But the farman had not been forthcoming, and garrisons and wars had followed. Madras had been acquired from the local nayak in 1640 and its foreshore immediately graced with the four-square Fort St George. Bombay, as noted, had passed to Charles II in 1661 as part of the dowry of his Portuguese bride, Catherine of Braganza. After a disastrous attempt to install a royal garrison it had been leased to the Company, whose employees came to appreciate its greater security when Shivaji and his successors began their raids on Surat. The actual transfer from Crown to Company was by letters patent of 1668 which, presumably for reasons of bureaucratic convenience, described Bombay as being ‘in the Manor of East Greenwich in the County of Kent’; the rent of £10 was to be paid ‘in gold, on the 30th day of September, yearly, for ever’.

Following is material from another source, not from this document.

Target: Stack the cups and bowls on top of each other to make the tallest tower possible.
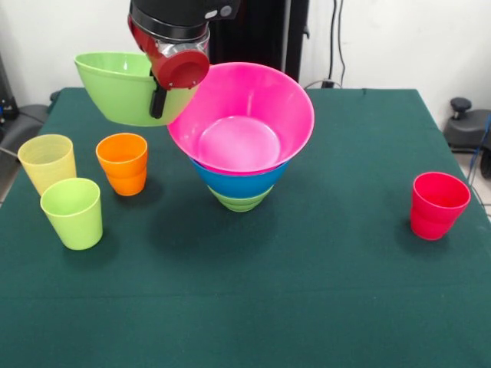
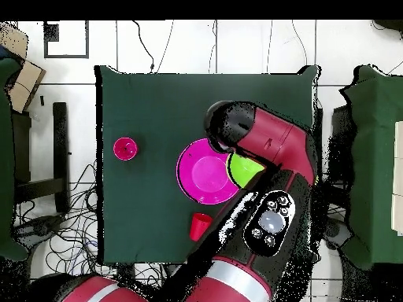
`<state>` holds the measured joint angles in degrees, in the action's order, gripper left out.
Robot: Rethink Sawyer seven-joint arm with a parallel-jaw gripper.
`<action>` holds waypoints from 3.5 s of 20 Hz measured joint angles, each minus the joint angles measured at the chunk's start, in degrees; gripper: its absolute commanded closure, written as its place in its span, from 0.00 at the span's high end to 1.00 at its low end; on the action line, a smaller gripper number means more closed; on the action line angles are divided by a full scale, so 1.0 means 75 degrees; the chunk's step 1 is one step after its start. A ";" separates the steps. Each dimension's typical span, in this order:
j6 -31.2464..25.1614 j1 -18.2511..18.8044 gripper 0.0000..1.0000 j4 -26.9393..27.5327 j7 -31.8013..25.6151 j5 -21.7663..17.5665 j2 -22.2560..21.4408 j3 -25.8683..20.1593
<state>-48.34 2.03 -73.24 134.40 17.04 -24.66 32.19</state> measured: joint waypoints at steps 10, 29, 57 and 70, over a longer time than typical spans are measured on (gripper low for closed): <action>0.0000 -0.0121 0.00 0.0008 0.0039 0.0227 0.0133 0.0166; -0.0586 -0.0476 0.00 0.0422 0.0894 0.0377 0.0476 0.0555; -0.0586 -0.0850 0.00 0.0429 0.1282 0.0563 0.0516 0.0847; -0.0586 -0.1161 0.00 0.0413 0.2105 0.0860 0.0544 0.1100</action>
<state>-52.74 -6.67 -70.14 150.19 23.49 -20.58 40.44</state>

Calcutta had been founded twenty years later during the course of one of Aurangzeb’s lesser-known wars. In 1664 Shaista Khan, fresh from the Deccan and minus the thumb lost during that audacious Maratha raid on his Pune home, had been appointed governor of Bengal in succession to Mir Jumla, the conqueror of Assam. When Aurangzeb himself moved to the Deccan in 1682, Shaista Khan was still in Bengal, and in that year he welcomed to his capital of Dacca one William Hedges, a director of the English East India Company. Hedges sought to persuade Shaista Khan to cancel a new tax on the imported bullion with which the Company paid for its Indian exports and to petition Aurangzeb for the long-sought farman. As the brother of Mumtaz Mahal of the Taj, and so Aurangzeb’s uncle, Shaista Khan was believed to have considerable influence. At one point Hedges thought the farman was as good as signed. But in 1684 his diplomacy was undermined by a combination of the Company’s bitching Bengal factors and Sir Josiah Child, its bellicose governor in London. Shaista Khan drew the obvious conclusion: ‘the English are a company of base quarelling people and foul dealers.’ Negotiations were broken off; and a couple of years later – it taking that long for recriminations to reach London and retribution to reach India – two ships carrying exactly 308 Company soldiers sailed up to Hughli to press the Company’s suit and challenge an empire which had at the time at least 100,000 men in the field.20
The Company’s Mughal War, also sometimes known as ‘Child’s War’, figures no more prominently in histories of British India than it does in Mughal histories. It brought glory to no one. In Bengal, after a fracas in the Mughal port of Hughli, the English withdrew downriver, landed themselves at the spot which they later called Calcutta, then next year evacuated it. This performance was repeated in 1688–9 as the ‘war’ took a more serious turn elsewhere. In support of his Bengal brethren, the Company’s senior official in Surat (who was also called Child) had removed to the comparative safety of Bombay. Thence, in accordance with ambassador Roe’s long-remembered dictum, he began attacking Mughal shipping. Child in London applauded; within a year, he announced, ‘the subjects of the Mogoll [would be] starving and dying by thousands for want of our trade’. Meanwhile the Child in Bombay boasted that if Aurangzeb chose to send the admiral of his fleet against him he ‘would blow him off with the wind of his bum’.21 Aurangzeb did so choose, and ‘Child’s War’ – or perhaps ‘the Children’s War’ – thus spread from one extremity of the Mughal empire to the other. In early 1689 Sidi Yakub, the African who commanded a west coast fleet which served as the Mughal marine, took Bombay island completely by surprise. The English were besieged in Bombay Castle for most of the year and eventually capitulated.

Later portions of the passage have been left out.